Among the nucleosides modified at the base moiety, 7-deaza-adenosine analogs represent an emerging class for the development of new antivirals. Modifications of the ribose moiety by methyl at 2′-position (7-deaza-2′-C-methyladenosine, MK-608) and its fluorine derivative exhibit anti-HCV activity at submicromolar concentrations.88., 89. Since 2011, Hocek’s group has reported various 7-substituted 7-deazaadenine ribonucleosides,⁹⁰ which were converted in their 5′-O-triphosphate form. They both inhibit the RdRp of Zika virus, Japanese encephalitis virus, and West-Nile virus. The nucleosides were then transformed into their prodrug forms [such as phosphoramidates, mono-SATE, and bis(SATE)], with micromolar or submicromolar antiviral activities. The bulkier aryl substituents were found to be less active with micromolar activities, but lower cytotoxicity.
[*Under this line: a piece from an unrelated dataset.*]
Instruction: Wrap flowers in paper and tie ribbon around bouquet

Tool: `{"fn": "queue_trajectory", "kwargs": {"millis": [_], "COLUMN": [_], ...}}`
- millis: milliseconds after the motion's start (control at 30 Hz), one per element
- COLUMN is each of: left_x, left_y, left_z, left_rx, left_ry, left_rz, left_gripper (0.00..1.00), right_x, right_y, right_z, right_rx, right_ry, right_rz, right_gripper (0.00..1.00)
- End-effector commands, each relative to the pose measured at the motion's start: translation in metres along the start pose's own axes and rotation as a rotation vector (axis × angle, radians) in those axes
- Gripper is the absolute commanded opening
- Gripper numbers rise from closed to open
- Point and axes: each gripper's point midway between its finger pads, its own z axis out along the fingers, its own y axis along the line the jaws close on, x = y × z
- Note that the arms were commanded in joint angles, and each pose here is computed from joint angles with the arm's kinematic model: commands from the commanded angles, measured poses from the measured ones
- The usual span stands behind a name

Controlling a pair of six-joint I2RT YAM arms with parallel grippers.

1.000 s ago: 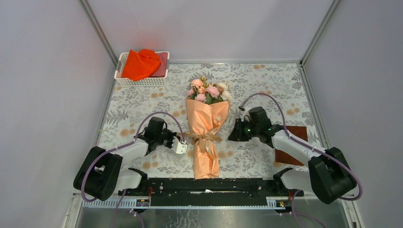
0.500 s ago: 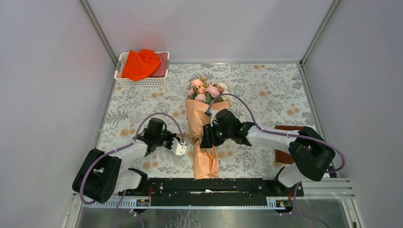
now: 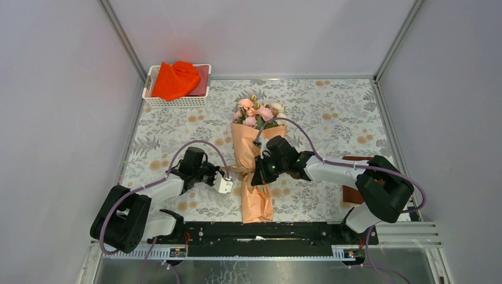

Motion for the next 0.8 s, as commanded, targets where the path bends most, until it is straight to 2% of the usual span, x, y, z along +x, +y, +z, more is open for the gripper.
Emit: {"fn": "queue_trajectory", "kwargs": {"millis": [0,200,367,500,600,633,767], "left_x": [0.0,-0.001,-0.001,-0.001,-0.003,-0.004,-0.005], "left_y": [0.003,0.003,0.003,0.005,0.004,0.003,0.0], "left_z": [0.001,0.003,0.004,0.003,0.002,0.002,0.0], "left_rx": [-0.014,-0.018,-0.018,-0.022,-0.02,-0.018,-0.016], "left_ry": [-0.008,-0.017,-0.02,-0.021,-0.027,-0.028,-0.032], "left_rz": [0.002,0.023,0.028,0.029,0.028,0.027,0.026], "left_gripper": [0.0,0.0,0.0,0.0,0.0,0.0,0.0], "right_x": [0.008,0.064,0.069,0.075,0.062,0.051,-0.001], "right_y": [0.018,0.007,0.015,0.017,0.002,-0.002,-0.034], "right_z": [-0.019,-0.036,-0.046,-0.053,-0.063,-0.068,-0.086], "right_rx": [-0.057,-0.049,-0.077,-0.08,0.019,0.035,0.085], "right_ry": [0.034,0.191,0.203,0.264,0.243,0.198,-0.069], "right_rz": [-0.02,0.072,0.071,0.044,-0.008,-0.017,0.063], "right_gripper": [0.0,0.0,0.0,0.01,0.26,0.35,0.56]}}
Surprisingly, the conversion in the prodrug forms of the corresponding nucleosides did not increase the antiviral activities or decrease the cytotoxicity, which might suggest unconventional nucleoside activation. With the emergence of RNA viruses and the lack of approved drugs, 7-substituted-7-deazapurines represent an important class of nucleoside analogs.
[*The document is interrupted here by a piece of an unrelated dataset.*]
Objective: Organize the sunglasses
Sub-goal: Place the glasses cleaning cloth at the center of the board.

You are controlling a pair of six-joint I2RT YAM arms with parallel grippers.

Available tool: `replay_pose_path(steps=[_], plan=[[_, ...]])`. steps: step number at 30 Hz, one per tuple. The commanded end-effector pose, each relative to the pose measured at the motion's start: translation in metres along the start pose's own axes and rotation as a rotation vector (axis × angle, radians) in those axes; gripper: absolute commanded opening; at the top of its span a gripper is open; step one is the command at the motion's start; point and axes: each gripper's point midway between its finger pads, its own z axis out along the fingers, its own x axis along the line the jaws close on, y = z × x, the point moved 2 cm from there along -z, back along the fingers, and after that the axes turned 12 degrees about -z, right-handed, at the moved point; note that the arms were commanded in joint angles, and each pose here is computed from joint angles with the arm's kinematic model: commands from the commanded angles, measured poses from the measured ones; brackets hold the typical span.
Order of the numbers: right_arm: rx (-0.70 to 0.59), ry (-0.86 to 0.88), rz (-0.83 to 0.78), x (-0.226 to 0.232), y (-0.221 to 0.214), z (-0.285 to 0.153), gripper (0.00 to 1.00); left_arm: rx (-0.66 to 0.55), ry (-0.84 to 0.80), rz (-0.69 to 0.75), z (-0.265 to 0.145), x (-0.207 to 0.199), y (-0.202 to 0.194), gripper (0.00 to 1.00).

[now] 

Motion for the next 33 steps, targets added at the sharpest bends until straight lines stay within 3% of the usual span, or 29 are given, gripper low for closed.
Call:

Imino-C-nucleosides, including galidesivir (BCX4430)

Immucilins are chemically stable C-nucleoside analogs in which the O of the sugar ring is replaced by an NH, and have attracted increased attention for drug discovery.⁹¹ They target the inhibition of purine nucleoside phosphorylase (PNP), a key enzyme involved in purine metabolism. They mimic the transition state of PNP (e.g., the ribooxocarbenium intermediate). Immucilin-A (BCX4430, galidesivir) an adenosine nucleoside analog developed by BioCryst Pharmaceuticals, is broadly active against filoviruses and flaviviruses.⁹² After incorporation into the growing viral RNA strand, it inhibits viral RdRp as chain terminator. Galidesivir is in development for the treatment of RNA viruses, such as SARS-CoV-2, Ebola virus, Marburg virus, and Yellow Fever virus.⁹³

Concluding remarks

RNA viruses are the causative agents of various pandemics, including COVID-19. Only a few ribonucleoside analogs (sofosbuvir, remdesivir, and molnupiravir) have been approved for the treatment of RNA viruses as direct-acting antivirals. It is expected that new structural details of RdRps from these RNA viruses, as well as ligand-bound analyses, will help to design new therapeutics. Given that RNA replication depends on a large supply of NTP from the host cell, ribonucleoside analogs that inhibit the de novo pathway might also lead to new antivirals. Other important ribonucleoside analogs are currently being explored, such as rigid amphipathic nucleosides, N6-aryl-substituted purine analogs and new prodrugs, L-analogs, 5′-modified nucleosides, and fleximer analogs. Lessons learned from DNA viruses as well as recent structural findings regarding RdRp in RNA viruses could help design new broad-spectrum nucleosides analogs through practical guidelines and facilitate their clinical development. However, small modifications of the nucleoside scaffold (sugar, nucleobase, or prodrug) can impact their biological activities (gain and loss) in terms of biological and pharmacokinetics parameters, cellular uptake, and so on. Thus, synthetic platforms should be used to develop new and more complex ribonucleoside analogs and their prodrugs. In general, for both academic laboratories and pharmaceutical industries, flow chemistry coupled with techniques used in artificial intelligence will maximize the chances of discovering new and potent antiviral nucleosides.

As recently stated by great discoverers and developers of antiviral nucleosides: ‘Nucleosides: the best is still to come!!’

Declaration of Competing Interest

The authors declare that they have no known competing financial interests or personal relationships that could have appeared to influence the work reported in this paper.